**What needs to be done**
Go through the material line by line and copy each one with the word "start".

**Material provided**
▬▬▬

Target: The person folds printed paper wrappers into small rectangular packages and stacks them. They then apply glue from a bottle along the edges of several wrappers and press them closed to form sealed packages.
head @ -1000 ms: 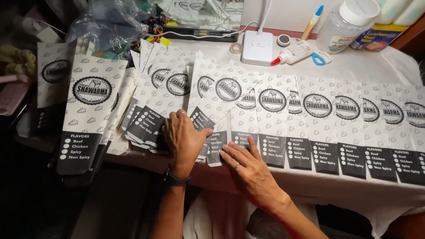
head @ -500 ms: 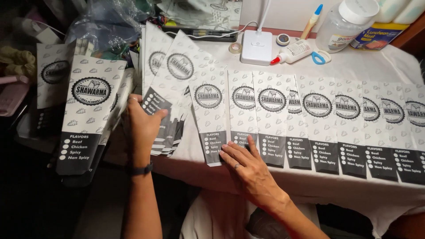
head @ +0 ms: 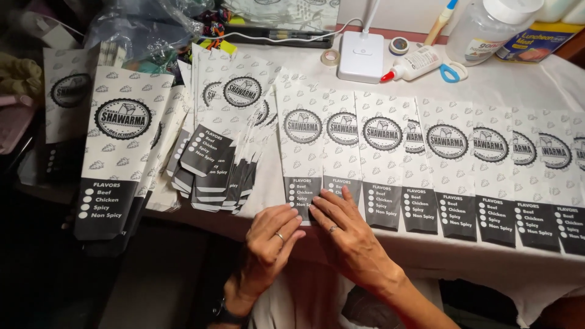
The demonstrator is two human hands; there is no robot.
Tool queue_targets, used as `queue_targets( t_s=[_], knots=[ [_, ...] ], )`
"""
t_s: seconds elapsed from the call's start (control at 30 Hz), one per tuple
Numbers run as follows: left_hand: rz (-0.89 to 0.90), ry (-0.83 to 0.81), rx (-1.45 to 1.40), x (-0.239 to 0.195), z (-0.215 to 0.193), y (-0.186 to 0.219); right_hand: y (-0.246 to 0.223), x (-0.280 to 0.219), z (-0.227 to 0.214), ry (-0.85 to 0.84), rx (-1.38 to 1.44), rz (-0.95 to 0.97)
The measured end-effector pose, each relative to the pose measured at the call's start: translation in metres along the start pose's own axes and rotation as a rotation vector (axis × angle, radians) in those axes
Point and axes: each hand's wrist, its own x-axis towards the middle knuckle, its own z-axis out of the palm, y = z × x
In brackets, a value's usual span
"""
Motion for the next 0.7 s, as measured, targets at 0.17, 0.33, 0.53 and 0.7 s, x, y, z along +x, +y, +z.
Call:
queue_targets(
  t_s=[0.17, 0.33, 0.53, 0.7],
  knots=[
    [0.012, 0.024, -0.047, 0.004, -0.001, -0.014, -0.004, 0.005, -0.011, 0.073, 0.006, 0.031],
    [0.028, 0.014, -0.065, 0.007, -0.002, -0.015, -0.002, -0.007, -0.022, 0.092, -0.115, 0.100],
    [0.009, 0.007, -0.056, 0.004, 0.003, -0.012, -0.001, -0.013, -0.024, 0.108, -0.076, 0.129],
    [-0.002, 0.015, -0.105, 0.003, 0.002, -0.012, -0.006, 0.006, -0.011, 0.152, 0.026, 0.011]
  ],
)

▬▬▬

**Written response**
t_s: seconds elapsed from the call's start (control at 30 Hz), one per tuple
The measured end-effector pose, each relative to the pose measured at the call's start: translation in metres along the start pose's own axes and rotation as a rotation vector (axis × angle, radians) in those axes

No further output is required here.